More good news about ugly food
Making ugly appealing to shoppers. Activist Jordan Figueiredo is pushing ugly produce thinking outside the CSA box. At Ugly Fruit and Veg, a group primarily focused on inciting activism, Figueiredo is helping to pioneer ugly produce sections in national supermarkets. He has already successfully petitioned Whole Foods Market and Walmart to sell ugly produce in part through punny awareness-raising campaigns on social media. The Ugly Fruit and Veg Instagram mostly features photos and memes of misfit produce striving for empathy. Other images simply make an effort to educate followers about the impact of food waste. Back in August 2017, Figueiredo demonstrated his support for the American Farmland Trust by exposing statistics about land degradation and water loss. He is now focused on petitions at Target, Sobey’s, and Albertsons, the latter of which has already gathered over 40,000 signatures.

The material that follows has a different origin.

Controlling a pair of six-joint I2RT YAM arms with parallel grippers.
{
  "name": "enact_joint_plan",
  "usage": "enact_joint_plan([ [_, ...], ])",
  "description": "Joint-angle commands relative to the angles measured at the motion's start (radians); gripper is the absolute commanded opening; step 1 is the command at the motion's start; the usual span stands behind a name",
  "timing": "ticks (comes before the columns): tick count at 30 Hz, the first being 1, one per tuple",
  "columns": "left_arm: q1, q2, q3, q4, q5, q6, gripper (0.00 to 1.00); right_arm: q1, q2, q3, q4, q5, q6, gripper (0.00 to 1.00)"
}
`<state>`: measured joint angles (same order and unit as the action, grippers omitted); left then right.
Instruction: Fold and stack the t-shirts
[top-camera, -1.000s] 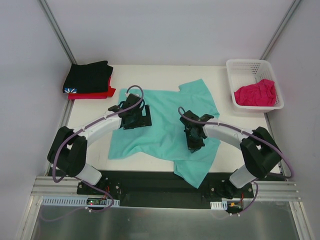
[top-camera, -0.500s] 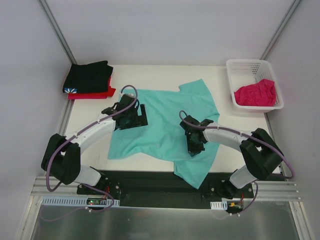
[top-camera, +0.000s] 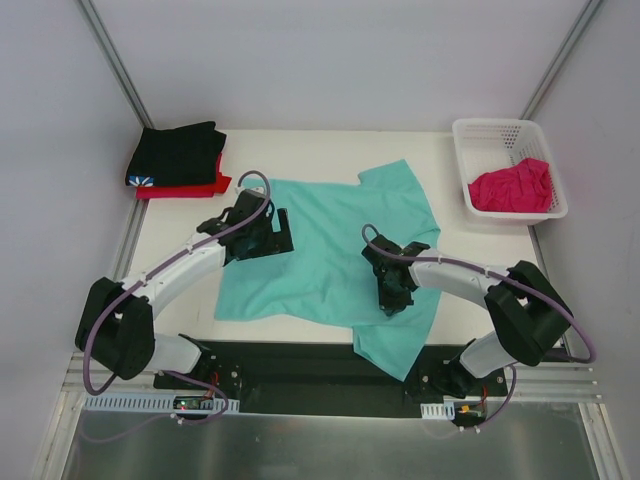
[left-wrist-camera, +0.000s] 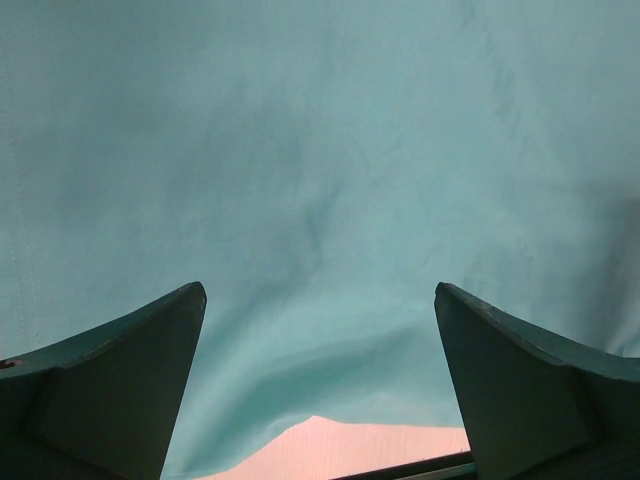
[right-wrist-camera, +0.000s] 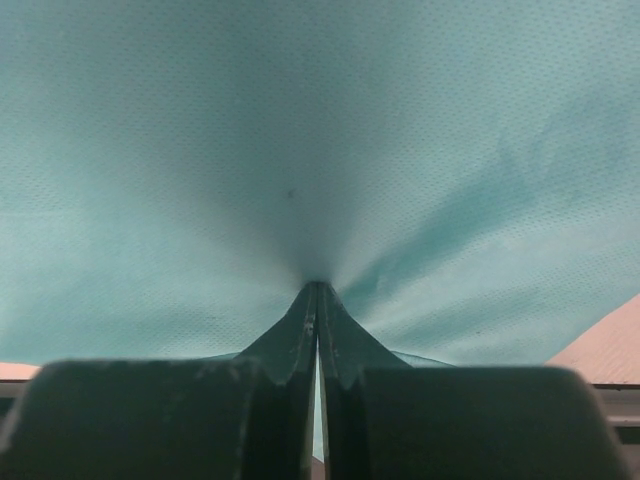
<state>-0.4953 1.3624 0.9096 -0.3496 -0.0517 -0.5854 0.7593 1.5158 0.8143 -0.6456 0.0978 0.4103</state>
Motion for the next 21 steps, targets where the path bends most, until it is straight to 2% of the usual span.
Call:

Turning ugly food into meals for the hungry. There’s another reason to salvage misfit produce: to fight hunger healthfully. Forty-two million people face hunger in the United States according to Feeding America. Many organizations are using surplus produce to help meet that challenge. The USDA’s published list puts the number of food rescue organizations throughout the country at close to fifty. Among them is 412 Food Rescue, a nonprofit based in Pittsburgh, PA. It offers an Ugly CSA similar to what’s offered by Imperfect Food and Pittsburg-based Hungry Harvest, but at 412 Food Rescue the goal is to get surplus produce to those who are food insecure. Within two years of its founding, the organization had recovered "over 1.5 million pounds of food." It recently developed an app that allows anyone in the community to assist with deliveries.

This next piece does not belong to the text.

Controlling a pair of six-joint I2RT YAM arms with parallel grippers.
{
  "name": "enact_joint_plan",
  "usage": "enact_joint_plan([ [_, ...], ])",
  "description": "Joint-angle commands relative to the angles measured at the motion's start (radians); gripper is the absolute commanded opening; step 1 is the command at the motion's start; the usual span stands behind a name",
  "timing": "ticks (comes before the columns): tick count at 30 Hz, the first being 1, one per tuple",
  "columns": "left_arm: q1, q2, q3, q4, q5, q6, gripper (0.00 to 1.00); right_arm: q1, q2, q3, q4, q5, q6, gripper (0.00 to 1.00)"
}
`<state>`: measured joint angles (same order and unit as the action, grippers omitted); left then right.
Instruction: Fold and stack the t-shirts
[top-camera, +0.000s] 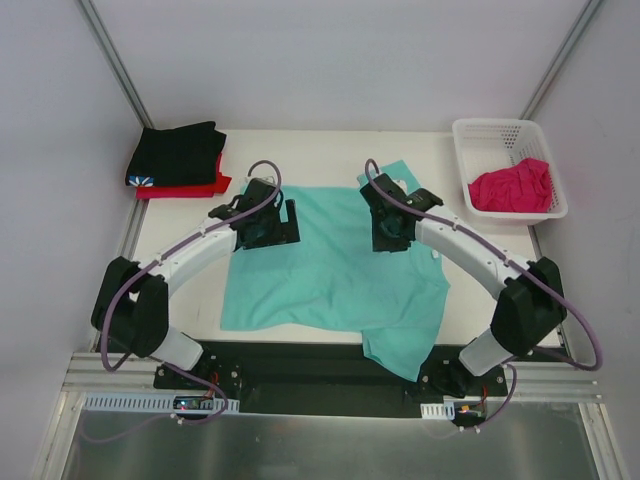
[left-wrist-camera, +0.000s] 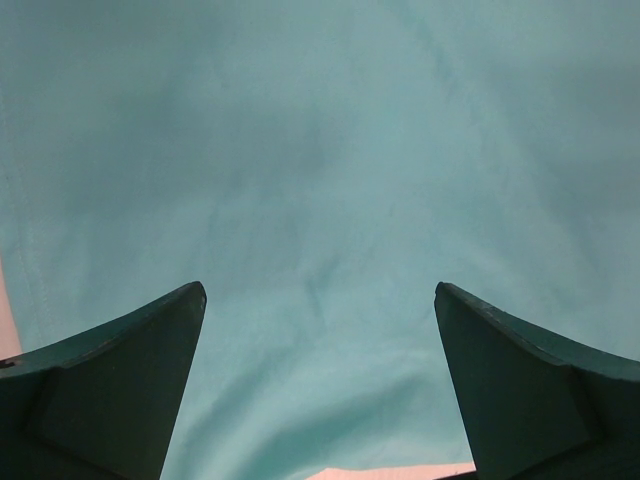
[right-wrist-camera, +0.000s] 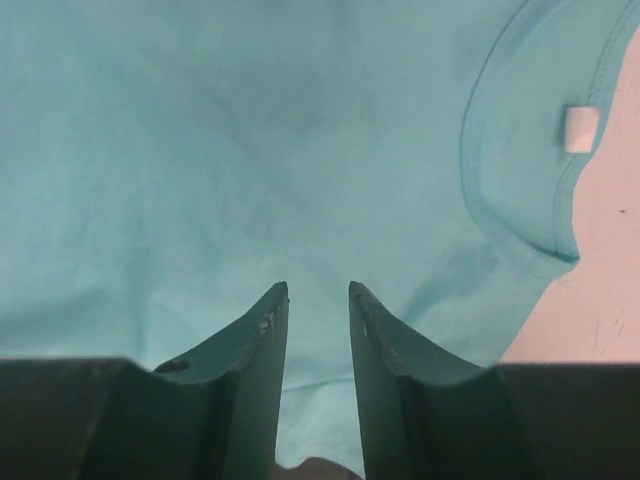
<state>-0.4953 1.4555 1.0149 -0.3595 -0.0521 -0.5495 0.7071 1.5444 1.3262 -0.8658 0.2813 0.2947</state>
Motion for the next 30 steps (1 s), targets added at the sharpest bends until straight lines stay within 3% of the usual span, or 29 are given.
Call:
enact_joint_plan([
  [1,0.011,0.068,0.051,0.043,0.026,0.000,0.99,-0.119,0.075,-0.018,0.109,-0.019,-0.069,0.33],
  [6,0.015,0.190,0.137,0.059,0.026,0.013,0.97,-0.199,0.231,0.069,0.143,-0.082,-0.106,0.29],
  [15,0.024,0.304,0.205,0.060,0.049,-0.007,0.93,-0.253,0.370,0.165,0.159,-0.169,-0.109,0.28],
  [22,0.041,0.353,0.208,0.070,0.080,-0.027,0.76,-0.279,0.425,0.171,0.177,-0.224,-0.104,0.25],
  [30,0.077,0.405,0.237,0.071,0.112,-0.032,0.80,-0.304,0.491,0.211,0.182,-0.263,-0.114,0.27],
])
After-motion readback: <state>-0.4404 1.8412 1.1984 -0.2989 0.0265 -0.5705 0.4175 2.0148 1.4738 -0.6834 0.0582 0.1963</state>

Entrepreneurs transforming misfits into cash. Startups like Misfit Juicery, Fruitcycle, and Pulp Pantry are finding innovative ways to repurpose ugly produce. According to Misfit Juicery, which is turning ugly produce into juice, "20 billion pounds of fruits and veggies go unharvested or unsold every year in the U.S." Founded in 2015 by then Georgetown students Philip Wong and Ann Yang, the company has since produced a line of seven cold-pressed juices using "oddball produce farmers can’t sell." Their products are now being distributed along the East Coast between Washington, D.C. and New York. Wong and Yang continue to look for ways to expand their reach. At the heart of their efforts is the belief that every vegetable has innate worth and deserves a second chance.
Takeaway: You too can keep perfectly good food from entering the waste stream! It’s easy, affordable, and good for the health of our communities, and the global environment. Here's a quick look at what you can do.
- Subscribe to an Ugly Food CSA. If you live outside of the delivery range for Imperfect Produce, not to worry. Hungry Harvest offers customizable and affordable ugly harvest boxes too; they now deliver throughout Maryland, Washington, DC, Virginia, Greater Philadelphia, Southern New Jersey, Northern Delaware, South Florida and The Triangle Area in North Carolina.
- Petition your local grocery store or supermarket to sell ugly produce. With Figueiredo’s help, it’s easy to #DemandUgly! Follow this link to sign petitions and send comments to larger corporations. There’s always a way to do more!
- Support your local food rescue group by sending in donations or volunteer your hand distributing food. Using this Food Rescue Locator to find an organization near you.
- Bring 412 Food Rescue to your city. If you live in Chicago, San Francisco, or Philadelphia, you will soon be able to use the 412 Rescue app in your own community. Contact them to get started.